Haravikk avatar Nov 19 '25 12:11 Haravikk

For example, it might look something like zfs load-key -t receive , which would cause ZFS to load the key, but any task that requires a key to be loaded and isn't a receive would fail as if the key weren't loaded

That's also a good idea. As long as nothing is exposed. A dataset/snapshot not yet fully received is also not accessible. So that's fine. The load-key mechanism would then also release the key as soon as the receive is finished. Otherwise the data would still be exposed until you manually unload the key. That would mean that a specific load-key receive is only valid for one occurrence of that action.
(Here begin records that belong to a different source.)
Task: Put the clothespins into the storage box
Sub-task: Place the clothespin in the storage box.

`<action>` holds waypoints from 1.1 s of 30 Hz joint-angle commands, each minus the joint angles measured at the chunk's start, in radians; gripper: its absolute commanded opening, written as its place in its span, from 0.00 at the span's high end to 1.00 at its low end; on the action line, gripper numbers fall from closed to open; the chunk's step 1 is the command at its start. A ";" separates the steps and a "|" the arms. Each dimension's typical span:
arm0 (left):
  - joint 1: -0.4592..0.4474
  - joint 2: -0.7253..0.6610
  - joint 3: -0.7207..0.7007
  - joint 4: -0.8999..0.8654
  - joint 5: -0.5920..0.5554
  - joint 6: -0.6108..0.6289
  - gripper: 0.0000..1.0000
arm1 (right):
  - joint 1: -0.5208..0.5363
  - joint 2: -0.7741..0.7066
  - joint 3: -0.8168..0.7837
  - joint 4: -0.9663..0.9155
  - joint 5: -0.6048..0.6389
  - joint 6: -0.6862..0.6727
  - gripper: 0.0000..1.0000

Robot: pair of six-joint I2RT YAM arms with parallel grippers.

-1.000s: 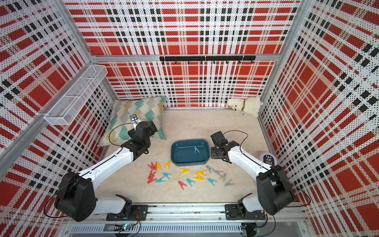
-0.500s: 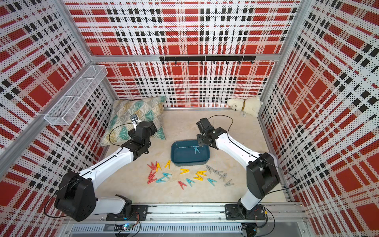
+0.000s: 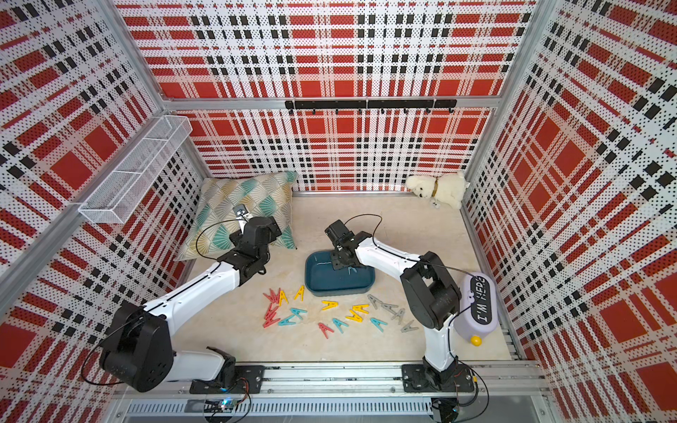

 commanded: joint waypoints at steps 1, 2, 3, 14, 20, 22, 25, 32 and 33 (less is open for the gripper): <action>0.008 -0.005 0.008 0.011 -0.009 0.013 0.01 | -0.001 0.053 0.029 0.014 -0.010 0.008 0.67; 0.008 -0.007 0.009 0.009 -0.012 0.015 0.01 | -0.001 0.061 0.030 0.052 -0.011 0.016 0.67; 0.009 -0.010 0.008 0.007 -0.014 0.017 0.01 | 0.000 0.070 0.032 0.062 -0.009 0.019 0.67; 0.017 -0.030 0.000 0.006 -0.012 0.020 0.01 | -0.001 0.123 0.038 0.073 0.039 0.029 0.67; 0.017 -0.030 0.003 0.004 -0.013 0.023 0.01 | -0.001 0.141 0.032 0.074 0.053 0.031 0.67; 0.017 -0.033 0.003 0.004 -0.012 0.022 0.01 | -0.001 0.147 0.035 0.071 0.059 0.031 0.66; 0.017 -0.037 0.002 0.001 -0.013 0.021 0.01 | -0.001 0.156 0.036 0.062 0.072 0.031 0.62; 0.016 -0.051 0.000 -0.002 -0.010 0.021 0.01 | -0.001 0.145 0.019 0.062 0.071 0.032 0.55; 0.016 -0.053 0.000 -0.002 -0.009 0.021 0.01 | -0.001 0.137 0.017 0.063 0.062 0.033 0.54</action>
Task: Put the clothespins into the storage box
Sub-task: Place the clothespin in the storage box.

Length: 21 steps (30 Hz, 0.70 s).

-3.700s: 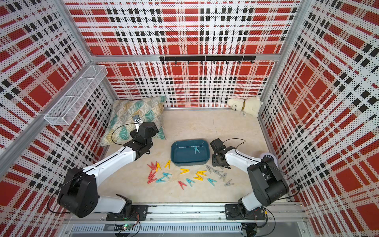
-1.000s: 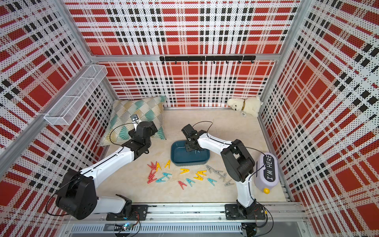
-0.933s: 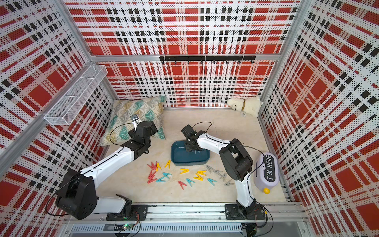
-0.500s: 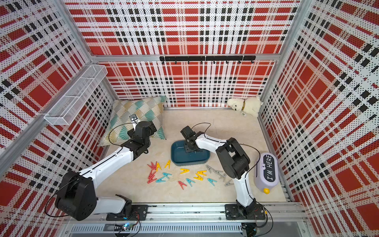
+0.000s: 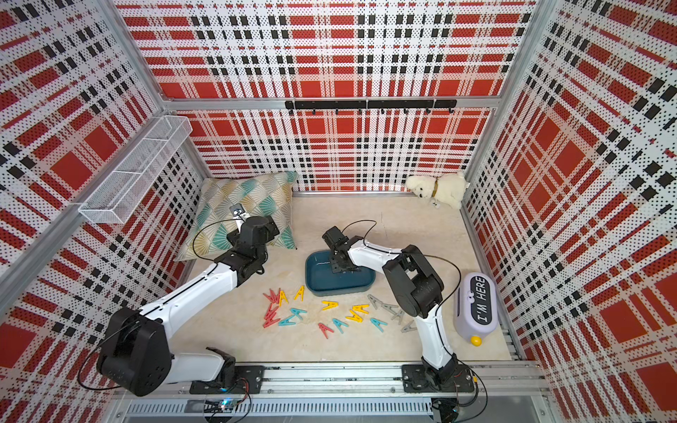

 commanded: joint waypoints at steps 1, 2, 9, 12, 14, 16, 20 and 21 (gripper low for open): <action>0.006 -0.027 -0.001 -0.001 -0.007 0.005 0.01 | 0.000 -0.008 -0.005 0.007 -0.007 0.007 0.52; 0.006 -0.028 0.000 -0.001 -0.005 0.005 0.01 | 0.000 -0.021 -0.007 0.007 -0.014 0.009 0.51; 0.005 -0.025 0.002 -0.001 0.009 0.005 0.01 | 0.000 -0.155 -0.014 -0.007 -0.046 0.003 0.48; 0.005 -0.021 0.002 0.000 0.011 0.003 0.01 | -0.001 -0.222 -0.032 -0.042 -0.017 -0.005 0.47; 0.005 -0.015 0.006 0.001 0.017 0.002 0.01 | -0.012 -0.274 -0.061 -0.076 0.009 -0.003 0.47; 0.004 -0.009 0.011 0.002 0.019 0.000 0.01 | -0.029 -0.342 -0.115 -0.099 0.027 0.008 0.46; -0.011 0.009 0.018 0.023 0.032 -0.003 0.01 | -0.104 -0.514 -0.307 -0.118 0.028 0.058 0.45; -0.015 0.016 0.022 0.026 0.032 -0.001 0.01 | -0.125 -0.561 -0.352 -0.118 0.028 0.068 0.45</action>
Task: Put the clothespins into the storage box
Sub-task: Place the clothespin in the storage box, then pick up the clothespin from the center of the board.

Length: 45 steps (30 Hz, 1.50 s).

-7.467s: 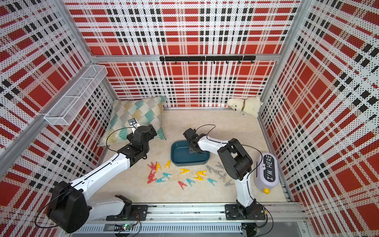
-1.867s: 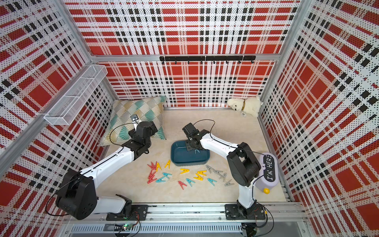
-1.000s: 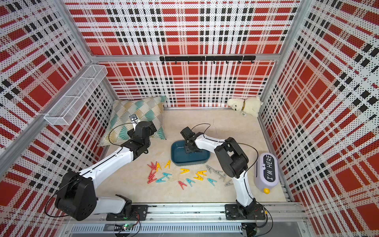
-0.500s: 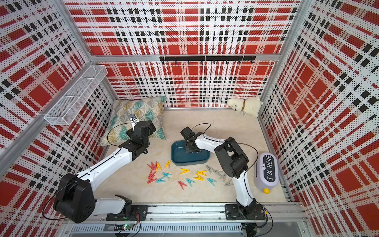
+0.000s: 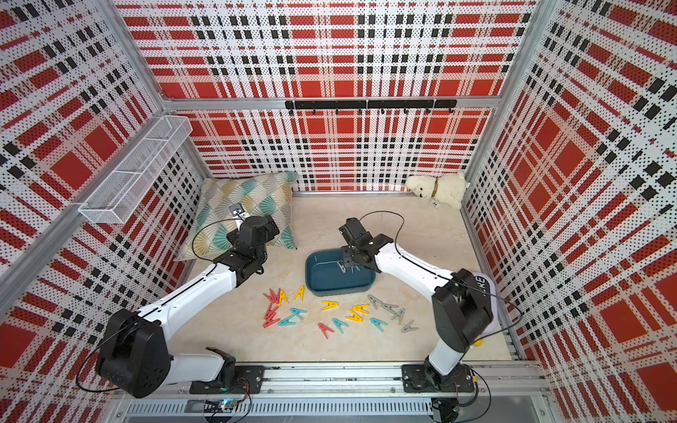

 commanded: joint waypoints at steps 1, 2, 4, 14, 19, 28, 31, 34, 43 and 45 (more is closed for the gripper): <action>-0.013 0.027 0.027 0.026 0.013 -0.001 0.01 | -0.074 -0.136 -0.147 -0.069 0.025 0.052 0.44; -0.017 0.038 0.035 0.028 0.013 -0.001 0.01 | -0.089 -0.179 -0.184 -0.075 0.028 0.061 0.44; -0.023 0.056 0.049 0.028 0.011 0.002 0.01 | -0.117 -0.265 -0.252 -0.091 0.029 0.073 0.43; -0.030 0.065 0.048 0.044 -0.001 -0.001 0.01 | -0.122 -0.355 -0.486 -0.111 -0.081 0.156 0.42; -0.018 0.062 0.032 0.071 0.028 -0.011 0.01 | -0.061 -0.333 -0.486 -0.074 -0.095 0.162 0.40; -0.009 0.065 0.041 0.060 0.020 0.001 0.01 | 0.033 -0.171 -0.398 -0.022 -0.099 0.102 0.40; 0.006 0.046 0.030 0.058 0.021 0.000 0.01 | 0.037 -0.170 -0.402 -0.014 -0.095 0.070 0.40; 0.017 0.025 0.019 0.058 0.023 -0.001 0.01 | 0.037 -0.165 -0.401 -0.007 -0.075 0.051 0.40; 0.027 -0.004 0.016 0.045 0.018 0.004 0.01 | 0.035 -0.119 -0.443 0.056 -0.072 0.045 0.46; 0.028 -0.005 0.017 0.045 0.019 0.003 0.01 | 0.035 -0.117 -0.453 0.067 -0.065 0.045 0.46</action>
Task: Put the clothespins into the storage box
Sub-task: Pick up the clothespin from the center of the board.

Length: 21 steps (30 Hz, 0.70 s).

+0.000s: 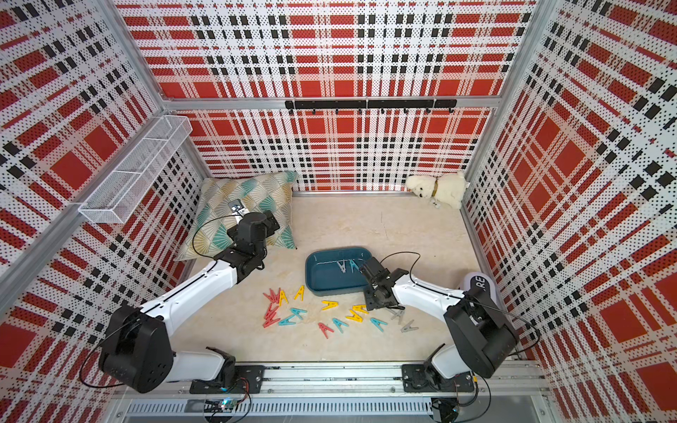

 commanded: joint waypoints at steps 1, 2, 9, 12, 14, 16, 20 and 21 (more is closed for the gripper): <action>0.009 -0.024 -0.009 0.002 0.001 0.003 0.01 | 0.002 0.006 -0.017 0.037 0.026 -0.010 0.46; 0.009 -0.024 -0.009 0.002 0.004 0.001 0.01 | 0.002 0.010 -0.020 0.043 0.030 -0.013 0.46; 0.007 -0.022 -0.010 0.002 0.011 -0.002 0.01 | -0.026 0.017 -0.044 0.067 0.029 -0.029 0.53; 0.007 -0.025 -0.008 0.002 0.011 -0.002 0.01 | -0.053 0.014 -0.060 0.070 0.026 -0.034 0.55; 0.007 -0.028 -0.005 0.000 0.010 -0.002 0.01 | -0.074 0.007 -0.071 0.070 0.030 -0.033 0.56; 0.007 -0.028 -0.004 -0.001 0.012 -0.002 0.01 | -0.097 -0.002 -0.082 0.075 0.034 -0.030 0.57; 0.005 -0.028 0.002 -0.005 0.014 -0.002 0.01 | -0.154 0.000 -0.096 0.091 0.037 -0.025 0.58; 0.004 -0.030 0.002 -0.006 0.012 -0.003 0.01 | -0.167 0.007 -0.094 0.097 0.039 -0.025 0.59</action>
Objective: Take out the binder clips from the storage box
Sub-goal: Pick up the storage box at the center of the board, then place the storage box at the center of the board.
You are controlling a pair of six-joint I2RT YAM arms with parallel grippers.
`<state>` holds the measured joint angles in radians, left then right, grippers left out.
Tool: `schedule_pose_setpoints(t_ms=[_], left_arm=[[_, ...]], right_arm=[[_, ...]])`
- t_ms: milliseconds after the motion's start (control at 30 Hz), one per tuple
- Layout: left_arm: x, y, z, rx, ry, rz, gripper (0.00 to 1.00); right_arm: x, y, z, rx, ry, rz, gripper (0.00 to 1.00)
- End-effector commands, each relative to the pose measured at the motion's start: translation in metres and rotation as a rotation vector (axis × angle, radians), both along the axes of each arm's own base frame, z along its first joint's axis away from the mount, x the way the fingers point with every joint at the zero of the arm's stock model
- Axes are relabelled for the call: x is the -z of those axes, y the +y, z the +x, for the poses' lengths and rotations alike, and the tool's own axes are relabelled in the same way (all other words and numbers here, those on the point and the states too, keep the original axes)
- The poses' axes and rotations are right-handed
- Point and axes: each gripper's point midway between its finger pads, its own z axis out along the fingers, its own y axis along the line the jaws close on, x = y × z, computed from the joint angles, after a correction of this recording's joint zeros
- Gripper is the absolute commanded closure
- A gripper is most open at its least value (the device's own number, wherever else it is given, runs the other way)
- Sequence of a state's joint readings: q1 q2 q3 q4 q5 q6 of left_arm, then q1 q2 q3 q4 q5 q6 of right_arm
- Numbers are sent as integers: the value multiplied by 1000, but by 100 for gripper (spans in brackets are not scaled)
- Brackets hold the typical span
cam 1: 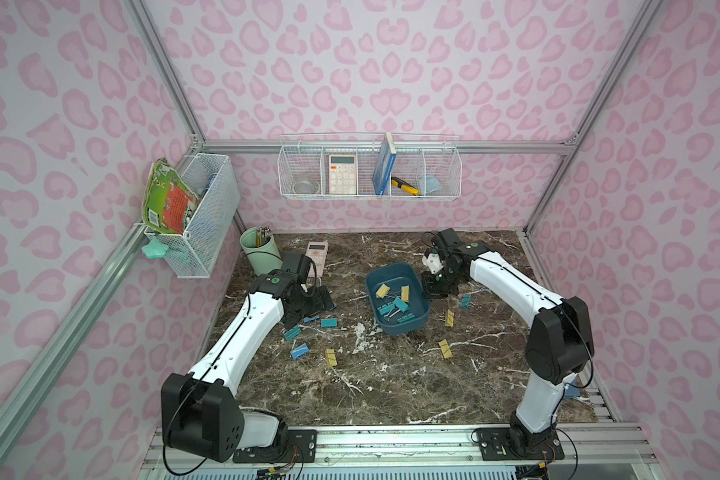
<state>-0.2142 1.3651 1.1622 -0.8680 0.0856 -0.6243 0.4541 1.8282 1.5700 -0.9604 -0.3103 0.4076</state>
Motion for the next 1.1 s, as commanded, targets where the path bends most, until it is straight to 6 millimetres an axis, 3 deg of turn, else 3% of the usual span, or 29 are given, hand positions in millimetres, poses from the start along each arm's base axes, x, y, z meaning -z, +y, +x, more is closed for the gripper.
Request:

The downside is that it would require the key to be loaded for each increment of snapshots sent. Each snapshot fully received is already accessible and therefor exposed. But that's something I can work around on the sending side.

in which case we surely might as well do that on the zfs send so it's encrypted in-flight?

That's why I did the other suggestion :smile:

if you don't trust the receiver you should ideally be sending encrypted datasets so no form of key exchange is required at all

I know, but that requires an encrypted source. I don't want. A key-exchange is fine as long as it's used for encrypting the target for as long as needed. I believe it's possible to have a mechanism to just have the key loaded for as long as needed for just the receive action. Nothing more.